Passing by reference in C++ function

Question

I am writing a simple program to calculate 6^5 using a function. Here's my code

#include <iostream>
using namespace std;

int raiseToPower(int &base, int exponent){
 for (int i = 1; i < exponent; i = i + 1){
   base= base * base;
   }
 return base;
}

int main() {
 int base = 6;
 cout << "6^5 is " << raiseToPower(base, 5)<< endl;

 return 0;
}

The result is

 6^5 is -683606016

instead of 7776

Can you guys explain to me why I got this result? I am not looking for another way to write this code. I know there are simpler ways but I am trying to understand what went wrong

Answer 1

Your calculation is incorrect. The value of variable base should not change. Try this:

 int raiseToPower(int &base, int exponent){
   int result = 1;
   for (int i = 1; i <= exponent; i = i + 1){
      result = result * base;
    }
    return result;
 }

Answer 2

Let's consider this loop

 for (int i = 1; i < exponent; i = i + 1){
   base= base * base;
   }

After the first iteration when i is equal to 1 you have

   base= base * base;

that is the result is base ^ 2.

When i = 2 you have

   base= base^2 * base^2;

that is the result is base^4.

When i is equal to 3 you have

   base= base^4 * base^4;

that is the result is base^8.

When i is equal to 4 you have

   base= base^8 * base^8;

that is the result is base^16.

It seems the resulted value is too big to be accomodated in an object of the type int.

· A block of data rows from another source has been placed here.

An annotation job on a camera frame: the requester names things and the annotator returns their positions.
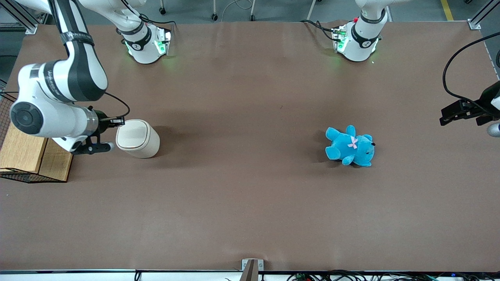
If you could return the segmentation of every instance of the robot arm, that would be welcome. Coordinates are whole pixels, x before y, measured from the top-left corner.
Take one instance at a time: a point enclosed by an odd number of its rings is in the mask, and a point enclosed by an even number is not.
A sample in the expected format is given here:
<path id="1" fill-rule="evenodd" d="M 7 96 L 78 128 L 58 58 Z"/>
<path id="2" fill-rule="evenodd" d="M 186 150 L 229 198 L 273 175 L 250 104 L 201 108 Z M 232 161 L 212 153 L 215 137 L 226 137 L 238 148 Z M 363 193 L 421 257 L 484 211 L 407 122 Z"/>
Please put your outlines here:
<path id="1" fill-rule="evenodd" d="M 73 154 L 110 151 L 112 144 L 100 143 L 100 133 L 123 119 L 113 123 L 100 111 L 74 104 L 97 101 L 108 87 L 78 4 L 76 0 L 53 0 L 48 5 L 68 58 L 21 68 L 19 96 L 10 109 L 12 123 L 26 134 L 53 138 Z M 97 137 L 97 143 L 90 136 Z"/>
<path id="2" fill-rule="evenodd" d="M 340 26 L 334 31 L 333 46 L 336 52 L 353 62 L 362 62 L 375 51 L 380 31 L 387 22 L 388 5 L 410 0 L 356 0 L 361 14 L 356 21 Z"/>
<path id="3" fill-rule="evenodd" d="M 500 81 L 486 88 L 473 103 L 459 99 L 441 109 L 441 114 L 441 126 L 460 119 L 475 118 L 478 126 L 500 120 Z M 500 138 L 500 123 L 489 125 L 486 131 L 490 136 Z"/>
<path id="4" fill-rule="evenodd" d="M 134 10 L 134 7 L 143 6 L 146 0 L 80 0 L 80 3 L 117 27 L 117 32 L 125 39 L 128 53 L 138 63 L 154 63 L 167 53 L 170 30 L 145 23 Z"/>

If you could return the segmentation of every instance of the metal frame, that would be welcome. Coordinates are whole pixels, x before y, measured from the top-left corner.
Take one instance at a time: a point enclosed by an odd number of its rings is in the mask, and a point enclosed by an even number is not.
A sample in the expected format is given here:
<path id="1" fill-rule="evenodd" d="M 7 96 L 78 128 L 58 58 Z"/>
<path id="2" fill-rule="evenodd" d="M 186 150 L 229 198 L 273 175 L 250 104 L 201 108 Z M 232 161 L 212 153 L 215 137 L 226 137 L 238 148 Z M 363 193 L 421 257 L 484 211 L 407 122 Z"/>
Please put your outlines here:
<path id="1" fill-rule="evenodd" d="M 480 30 L 480 22 L 491 12 L 495 7 L 500 4 L 500 0 L 488 0 L 484 6 L 474 15 L 474 17 L 467 19 L 471 30 Z"/>
<path id="2" fill-rule="evenodd" d="M 13 0 L 0 0 L 0 6 L 20 24 L 17 28 L 13 25 L 6 29 L 19 30 L 20 28 L 24 28 L 26 29 L 26 34 L 35 34 L 37 32 L 37 27 L 40 22 L 22 5 Z"/>

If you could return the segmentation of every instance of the black strap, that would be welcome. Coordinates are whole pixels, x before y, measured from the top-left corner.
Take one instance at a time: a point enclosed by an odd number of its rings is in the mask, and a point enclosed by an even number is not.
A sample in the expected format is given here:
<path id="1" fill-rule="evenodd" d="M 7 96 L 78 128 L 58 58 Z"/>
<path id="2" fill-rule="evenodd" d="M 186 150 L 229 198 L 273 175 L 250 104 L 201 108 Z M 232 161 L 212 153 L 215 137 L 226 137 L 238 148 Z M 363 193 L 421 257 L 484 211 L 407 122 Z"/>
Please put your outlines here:
<path id="1" fill-rule="evenodd" d="M 146 36 L 144 36 L 141 40 L 135 42 L 125 40 L 125 42 L 132 49 L 136 51 L 142 51 L 144 49 L 144 46 L 151 40 L 151 35 L 152 35 L 151 29 L 147 28 Z"/>
<path id="2" fill-rule="evenodd" d="M 350 32 L 352 33 L 352 39 L 354 39 L 354 41 L 358 42 L 360 48 L 363 48 L 363 49 L 369 48 L 379 38 L 380 34 L 374 38 L 370 38 L 370 39 L 364 38 L 356 32 L 355 27 L 356 27 L 356 24 L 354 24 L 352 26 L 352 29 Z"/>
<path id="3" fill-rule="evenodd" d="M 384 16 L 386 15 L 386 9 L 382 9 L 382 15 L 380 16 L 379 19 L 369 19 L 369 18 L 366 18 L 363 16 L 363 13 L 361 13 L 359 15 L 359 17 L 361 18 L 361 20 L 365 23 L 369 23 L 369 24 L 378 24 L 380 23 L 383 19 L 384 19 Z"/>
<path id="4" fill-rule="evenodd" d="M 69 41 L 77 41 L 94 46 L 94 40 L 92 39 L 92 36 L 84 32 L 68 31 L 61 33 L 61 40 L 63 44 L 66 44 Z"/>
<path id="5" fill-rule="evenodd" d="M 144 21 L 141 21 L 139 26 L 137 26 L 134 30 L 123 31 L 123 30 L 120 30 L 117 28 L 116 33 L 118 33 L 120 35 L 134 35 L 134 34 L 138 33 L 139 31 L 141 31 L 141 29 L 143 29 L 143 26 L 144 26 Z"/>

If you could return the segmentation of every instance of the chair leg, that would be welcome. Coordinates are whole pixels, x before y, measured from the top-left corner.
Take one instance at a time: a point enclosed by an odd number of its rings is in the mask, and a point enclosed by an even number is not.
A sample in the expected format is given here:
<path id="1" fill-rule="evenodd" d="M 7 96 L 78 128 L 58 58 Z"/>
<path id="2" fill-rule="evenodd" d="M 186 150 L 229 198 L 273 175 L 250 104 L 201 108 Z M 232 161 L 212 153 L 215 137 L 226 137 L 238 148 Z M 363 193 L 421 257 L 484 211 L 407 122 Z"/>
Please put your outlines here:
<path id="1" fill-rule="evenodd" d="M 165 11 L 165 3 L 164 0 L 159 0 L 159 13 L 165 15 L 167 12 Z"/>
<path id="2" fill-rule="evenodd" d="M 255 22 L 254 8 L 255 8 L 255 0 L 253 0 L 253 2 L 251 4 L 251 10 L 250 10 L 250 21 L 251 22 Z"/>
<path id="3" fill-rule="evenodd" d="M 314 4 L 316 4 L 316 1 L 317 0 L 312 0 L 311 8 L 309 9 L 309 13 L 307 14 L 307 20 L 309 20 L 311 18 L 311 14 L 313 13 Z"/>
<path id="4" fill-rule="evenodd" d="M 212 21 L 217 21 L 219 17 L 217 16 L 217 3 L 216 0 L 213 0 L 213 14 L 212 14 Z"/>

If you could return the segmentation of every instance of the yellow floor line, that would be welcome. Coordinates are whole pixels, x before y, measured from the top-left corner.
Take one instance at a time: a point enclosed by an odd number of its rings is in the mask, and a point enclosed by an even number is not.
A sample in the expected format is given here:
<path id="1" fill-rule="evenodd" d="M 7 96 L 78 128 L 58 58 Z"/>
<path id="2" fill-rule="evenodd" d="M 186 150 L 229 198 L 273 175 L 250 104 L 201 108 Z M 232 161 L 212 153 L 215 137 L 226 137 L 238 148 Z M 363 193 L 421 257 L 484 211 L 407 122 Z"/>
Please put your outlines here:
<path id="1" fill-rule="evenodd" d="M 441 0 L 442 9 L 444 10 L 444 15 L 446 15 L 447 21 L 453 21 L 452 11 L 450 11 L 450 6 L 447 0 Z"/>

Also it is not a good idea when an argument is passed by reference. And the second parameter should have the type unsigned int.

Here is a demonstrative program that shows how the function can be implemented.

#include <iostream>

long long int raiseToPower( int base, unsigned int exponent )
{
    long long int result = 1;

    while ( exponent-- )
    {
        result *= base;
    }

    return result;
}

int main() 
{
    int base = 6;

    std::cout << "6^5 is " << raiseToPower(base, 5) << std::endl;

    return 0;
}

Its output is

6^5 is 7776

Answer 3

Why are you using pass by reference. Setting as much const as possible reduces the odd of making mistakes:

#include <iostream>
using namespace std;

int raiseToPower(const int base, const int exponent) {
    int result = base;
    for (int i = 1; i < exponent; i = i + 1){
        result = result * base;
    }
    return result;
}

int main() {
    int base = 6;
    cout << "6^5 is " << raiseToPower(base, 5)<< endl;

    return 0;
}

If it has to be pass by reference you could do this:

#include <iostream>
using namespace std;

void raiseToPower(const int base,
                 const int exponent,
                 int &result)
{
    result = base;
    for (int i = 1; i < exponent; i = i + 1){
        result = result * base;
    }
}

int main() {
    int base = 6;
    int result;
    raiseToPower(base, 5, result);

    cout << "6^5 is " << result << endl;

    return 0;
}

Answer 4

You probably want your loop like this:

int result = 1;
for (int i = 0; i < exponent; i = i + 1) {
    result = result * base;
}
return result;

Also, you are taking your base parameter to raiseToPower by reference - which means you are changing the base variable in main - probably not what you want to do.